*** Opening Dataset excerpts ***
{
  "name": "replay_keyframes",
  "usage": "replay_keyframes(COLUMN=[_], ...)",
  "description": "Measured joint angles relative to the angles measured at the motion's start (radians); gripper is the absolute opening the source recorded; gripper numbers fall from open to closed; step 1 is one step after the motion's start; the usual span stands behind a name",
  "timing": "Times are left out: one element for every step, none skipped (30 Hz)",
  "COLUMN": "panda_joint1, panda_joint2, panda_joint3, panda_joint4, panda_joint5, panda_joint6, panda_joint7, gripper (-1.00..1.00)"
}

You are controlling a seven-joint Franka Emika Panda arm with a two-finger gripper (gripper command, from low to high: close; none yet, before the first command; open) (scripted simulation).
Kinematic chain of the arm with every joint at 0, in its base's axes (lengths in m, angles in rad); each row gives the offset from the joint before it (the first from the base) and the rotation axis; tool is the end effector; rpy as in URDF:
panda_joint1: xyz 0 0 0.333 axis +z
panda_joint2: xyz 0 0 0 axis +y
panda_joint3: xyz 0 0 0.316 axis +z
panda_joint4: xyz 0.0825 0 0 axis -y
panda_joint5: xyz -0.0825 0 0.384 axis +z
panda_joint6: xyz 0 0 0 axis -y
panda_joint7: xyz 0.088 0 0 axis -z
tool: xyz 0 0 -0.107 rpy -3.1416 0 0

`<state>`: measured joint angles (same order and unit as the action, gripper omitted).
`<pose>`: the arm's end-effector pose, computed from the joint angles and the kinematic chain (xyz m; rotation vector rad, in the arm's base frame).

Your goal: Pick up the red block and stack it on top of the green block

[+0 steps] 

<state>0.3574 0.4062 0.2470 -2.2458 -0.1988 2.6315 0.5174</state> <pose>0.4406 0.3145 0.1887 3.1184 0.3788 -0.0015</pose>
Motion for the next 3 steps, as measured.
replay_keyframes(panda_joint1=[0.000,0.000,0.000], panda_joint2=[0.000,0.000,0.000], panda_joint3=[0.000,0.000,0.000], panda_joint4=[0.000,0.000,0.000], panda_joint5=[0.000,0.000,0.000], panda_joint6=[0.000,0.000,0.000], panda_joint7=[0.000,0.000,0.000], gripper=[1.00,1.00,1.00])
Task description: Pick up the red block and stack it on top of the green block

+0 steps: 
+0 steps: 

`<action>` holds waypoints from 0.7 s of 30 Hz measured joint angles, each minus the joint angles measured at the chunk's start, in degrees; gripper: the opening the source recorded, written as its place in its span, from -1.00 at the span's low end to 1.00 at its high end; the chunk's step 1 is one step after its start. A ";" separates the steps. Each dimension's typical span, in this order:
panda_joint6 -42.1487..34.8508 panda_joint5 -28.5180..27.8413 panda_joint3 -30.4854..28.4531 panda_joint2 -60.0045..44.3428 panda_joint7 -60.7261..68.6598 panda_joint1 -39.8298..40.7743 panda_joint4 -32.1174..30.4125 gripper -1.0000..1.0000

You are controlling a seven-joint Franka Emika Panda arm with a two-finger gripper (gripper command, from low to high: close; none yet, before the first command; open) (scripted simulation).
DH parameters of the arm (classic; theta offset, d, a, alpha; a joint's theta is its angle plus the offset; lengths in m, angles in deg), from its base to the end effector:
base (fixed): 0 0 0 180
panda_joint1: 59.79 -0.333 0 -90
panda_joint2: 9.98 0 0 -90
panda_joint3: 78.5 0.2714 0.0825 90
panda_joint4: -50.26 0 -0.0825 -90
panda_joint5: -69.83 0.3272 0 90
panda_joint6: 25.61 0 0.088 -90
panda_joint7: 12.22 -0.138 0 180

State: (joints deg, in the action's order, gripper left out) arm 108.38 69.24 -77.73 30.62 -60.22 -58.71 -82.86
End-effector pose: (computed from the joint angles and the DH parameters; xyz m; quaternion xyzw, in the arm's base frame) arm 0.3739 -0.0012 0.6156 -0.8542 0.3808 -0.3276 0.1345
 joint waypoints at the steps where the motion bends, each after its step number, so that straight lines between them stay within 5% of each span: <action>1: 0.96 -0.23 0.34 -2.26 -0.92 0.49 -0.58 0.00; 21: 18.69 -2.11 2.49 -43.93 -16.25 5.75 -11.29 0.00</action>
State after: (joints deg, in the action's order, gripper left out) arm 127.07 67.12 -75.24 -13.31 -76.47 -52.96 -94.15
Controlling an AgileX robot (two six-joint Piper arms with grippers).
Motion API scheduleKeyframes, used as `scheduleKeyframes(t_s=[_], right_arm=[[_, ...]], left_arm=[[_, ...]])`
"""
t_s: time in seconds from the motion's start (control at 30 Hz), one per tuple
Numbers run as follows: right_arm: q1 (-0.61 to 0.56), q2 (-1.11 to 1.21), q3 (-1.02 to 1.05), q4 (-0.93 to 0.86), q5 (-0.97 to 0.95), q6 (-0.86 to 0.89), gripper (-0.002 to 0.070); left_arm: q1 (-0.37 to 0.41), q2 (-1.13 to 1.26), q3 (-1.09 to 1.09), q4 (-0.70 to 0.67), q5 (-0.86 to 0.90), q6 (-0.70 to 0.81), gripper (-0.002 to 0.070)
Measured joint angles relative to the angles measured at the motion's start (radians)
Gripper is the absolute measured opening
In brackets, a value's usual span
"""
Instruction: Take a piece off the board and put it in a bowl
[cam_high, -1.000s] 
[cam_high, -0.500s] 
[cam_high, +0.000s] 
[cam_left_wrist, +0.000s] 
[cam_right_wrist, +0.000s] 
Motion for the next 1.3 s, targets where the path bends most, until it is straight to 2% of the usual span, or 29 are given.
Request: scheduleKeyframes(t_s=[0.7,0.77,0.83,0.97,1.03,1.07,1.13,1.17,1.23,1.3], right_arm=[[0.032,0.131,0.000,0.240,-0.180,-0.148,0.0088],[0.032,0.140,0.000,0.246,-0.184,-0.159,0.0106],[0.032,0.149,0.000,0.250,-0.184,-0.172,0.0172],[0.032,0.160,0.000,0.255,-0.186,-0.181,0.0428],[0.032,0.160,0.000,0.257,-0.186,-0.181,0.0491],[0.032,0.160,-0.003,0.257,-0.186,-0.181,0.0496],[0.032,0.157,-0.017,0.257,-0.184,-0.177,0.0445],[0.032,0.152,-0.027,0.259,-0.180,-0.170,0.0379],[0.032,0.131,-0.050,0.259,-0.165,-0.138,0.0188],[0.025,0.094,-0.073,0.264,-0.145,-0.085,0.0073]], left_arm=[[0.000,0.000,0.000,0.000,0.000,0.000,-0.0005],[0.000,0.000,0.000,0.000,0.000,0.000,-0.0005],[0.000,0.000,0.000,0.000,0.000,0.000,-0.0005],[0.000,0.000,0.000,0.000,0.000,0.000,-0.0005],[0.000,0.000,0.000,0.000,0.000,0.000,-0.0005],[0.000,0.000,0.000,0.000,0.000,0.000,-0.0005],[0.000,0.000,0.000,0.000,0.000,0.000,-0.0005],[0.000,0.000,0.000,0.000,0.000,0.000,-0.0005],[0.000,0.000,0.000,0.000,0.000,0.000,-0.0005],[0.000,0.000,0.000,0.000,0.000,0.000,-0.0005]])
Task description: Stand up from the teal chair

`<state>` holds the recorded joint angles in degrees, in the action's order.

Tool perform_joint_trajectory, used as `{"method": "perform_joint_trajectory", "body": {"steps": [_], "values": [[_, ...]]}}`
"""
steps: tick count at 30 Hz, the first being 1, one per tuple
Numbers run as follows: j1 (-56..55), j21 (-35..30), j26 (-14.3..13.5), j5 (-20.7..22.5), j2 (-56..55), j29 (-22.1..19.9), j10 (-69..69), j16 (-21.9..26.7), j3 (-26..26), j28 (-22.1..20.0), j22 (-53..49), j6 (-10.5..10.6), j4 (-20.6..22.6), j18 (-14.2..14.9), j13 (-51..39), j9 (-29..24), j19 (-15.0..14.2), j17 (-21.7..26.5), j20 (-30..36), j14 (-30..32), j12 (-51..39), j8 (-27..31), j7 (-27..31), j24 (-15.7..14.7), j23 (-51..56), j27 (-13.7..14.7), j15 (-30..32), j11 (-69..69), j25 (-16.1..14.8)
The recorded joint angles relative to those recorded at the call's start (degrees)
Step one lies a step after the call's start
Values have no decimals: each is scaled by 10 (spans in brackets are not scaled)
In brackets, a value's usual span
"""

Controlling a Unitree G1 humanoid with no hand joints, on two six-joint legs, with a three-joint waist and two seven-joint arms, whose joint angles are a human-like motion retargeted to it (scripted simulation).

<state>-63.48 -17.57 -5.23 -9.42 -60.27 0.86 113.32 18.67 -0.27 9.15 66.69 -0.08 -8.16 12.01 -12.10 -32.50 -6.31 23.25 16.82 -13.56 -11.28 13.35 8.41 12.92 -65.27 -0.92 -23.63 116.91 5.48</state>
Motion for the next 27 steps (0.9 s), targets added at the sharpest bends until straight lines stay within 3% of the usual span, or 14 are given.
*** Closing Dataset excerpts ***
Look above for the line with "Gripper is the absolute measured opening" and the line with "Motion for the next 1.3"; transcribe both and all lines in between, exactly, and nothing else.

# [Expected output]
Gripper is the absolute measured opening
In brackets, a value's usual span
"""
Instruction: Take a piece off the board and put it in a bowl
[cam_high, -1.000s] 
[cam_high, -0.500s] 
[cam_high, +0.000s] 
[cam_left_wrist, +0.000s] 
[cam_right_wrist, +0.000s] 
Motion for the next 1.3 s, targets where the path bends most, until it is straight to 2% of the usual span, or 29 are given.

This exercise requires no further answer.